On March 22 1915, Max Reger sent a postcard to his friend Hans von Ohlendorff (Susanne Popp (ed. 2005): page 221). This card was also found on the Max Reger Home Page, unfortunately temporarily off-line. The card is reproduced here below:
It seems as if the building stands free from neighbouring buildings, but this is clearly a retouche, as will become clear below. The front is divided into 5 parts on this photo. The leftmost part probably never existed, since none of the photo's show this part (see all(!) photo's below).
As to its location: the indication of the address is: "an der Promenade". This is not, as could have been expected, the Promenade Straße (where Hugo Riemann lived on number 11-III) nor at a corner of that street. An indication is given by the fact that, before WW I, the Leipzig Ring was also called the "Promenade". After seeing through hundreds of old photos, it was just luck that I found the photo below:
On the far right is Hotel Hentschel. The data of the photo mention it as being a view from the Roßplatz, the address of the Hotel being given as "Roßstraße 1-3" (not Roßplatz 1, where Hotel "zum grünen Baum" was located).
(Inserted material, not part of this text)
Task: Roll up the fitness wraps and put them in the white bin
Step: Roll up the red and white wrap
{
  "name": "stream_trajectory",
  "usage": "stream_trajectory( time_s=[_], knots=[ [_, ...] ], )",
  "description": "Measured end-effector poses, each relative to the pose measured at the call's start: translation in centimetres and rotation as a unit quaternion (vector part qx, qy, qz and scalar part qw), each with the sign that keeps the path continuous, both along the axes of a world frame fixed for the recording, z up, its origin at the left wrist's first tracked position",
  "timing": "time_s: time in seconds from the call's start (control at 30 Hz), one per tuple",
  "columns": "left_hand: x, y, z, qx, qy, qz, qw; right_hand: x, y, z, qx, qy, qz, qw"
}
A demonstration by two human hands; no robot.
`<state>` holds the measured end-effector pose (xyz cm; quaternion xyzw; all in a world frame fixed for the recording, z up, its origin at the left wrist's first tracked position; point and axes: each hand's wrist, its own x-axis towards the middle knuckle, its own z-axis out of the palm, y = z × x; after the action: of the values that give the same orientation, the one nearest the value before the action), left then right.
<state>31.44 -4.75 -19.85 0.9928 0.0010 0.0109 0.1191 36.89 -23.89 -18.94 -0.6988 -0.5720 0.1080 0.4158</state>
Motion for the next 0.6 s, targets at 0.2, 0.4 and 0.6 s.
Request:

The photo above is very old and was probably taken at the last years of the 19th century. The building in the middle was demolished in the first decade of the 20th century and replaced by a building with a typical Jugendstil-front with the address "Roßplatz 12-13" (see the picture below. The large new building was erected for the Knaur-firm ("Knaur Tuche") as its "Stammhaus".
Below a view of the pre-WWII Roßplatz with Hotel Hentschel clearly visible to the right of the "Knaur Tuche Stammhaus". The (still standing) Europahaus serves as reference for determining the present location.
The best picture known of Hotel Hentschel is in the Reger-photobook of Erich H. Müller v. Asow (1944, table 72). This is the most direct reference to Hotel Hentschel in a book about Max Reger. However, the address was not given in the explanations to the tables.
Interestingly, Reger himself (in a letter to Henri Hinrichsen from Edition Peters, dated March 16, 1907) mentiones the place were the hotel was ("Roßplatz"), but not provided the exact address. That was obviously not necessary, as the Roßstraße crosses the Talstraße (were Hinrichsen lived). Lauterbach and Kuhn also had their office at the Roßstraße.
The exact address of Hotel Hentschel was: Roßstraße 1-3; bordering Roßplatz 12-13 (Knaur).
In later years, when Reger did not have a house in Leipzig anymore, he also received guests in the Hotel (such as Henri Hinrichsen). Of the interior of the coffee-room, some old photo's exist (see below).
A birds-eye view from the West (1909, see below) shows the new Town Hall (somewhat left and above of the center) and an indication (yellow arrow above) of where Hotel Hentschel stood. The Roßplatz was very large, it went from somewhere left of the yellow arrow towards the right up to and beyond the circular building (the Völkerschlacht-Panorama), seen on the photo above the tower of the new Town Hall and somewhat below the base of the yellow arrow. The yellow arrow belowpoints to the location of Cafe Hannes in the Grassistraß.
From Grassistraße 12 to Hotel Hentschel, Straube and Reger, feeling very il, went with a carriage.
The location of the Roßstraße may be found on a pre-WWII web-map.
After 1945, the "Roßstraße" was re-named into Aug. Schmidt-Straße. The location can be found on a recent web-map. The neighbouring "Seeburgstraße" may serve as a reference-guide.
The bombings of Dec 4, 1943 destroyed large parts of the old town of Leipzig and also Hotel Hentschel, which was a total loss. The location is shown below, the black arrow indicating the place where the hotel once stood. The remains of the "Knaur-Tuche Stammhaus" are still recognizable.
After WWII, a large building block was erected on the premises of the former Hotel (Leipzig still contains a Roßstraße: in Leipzig-Liebertwolkwitz).
Present day Leipzig has no memory as to the location where Max Reger died. No monument or table helps to remember the place where Max Reger died, so very alone.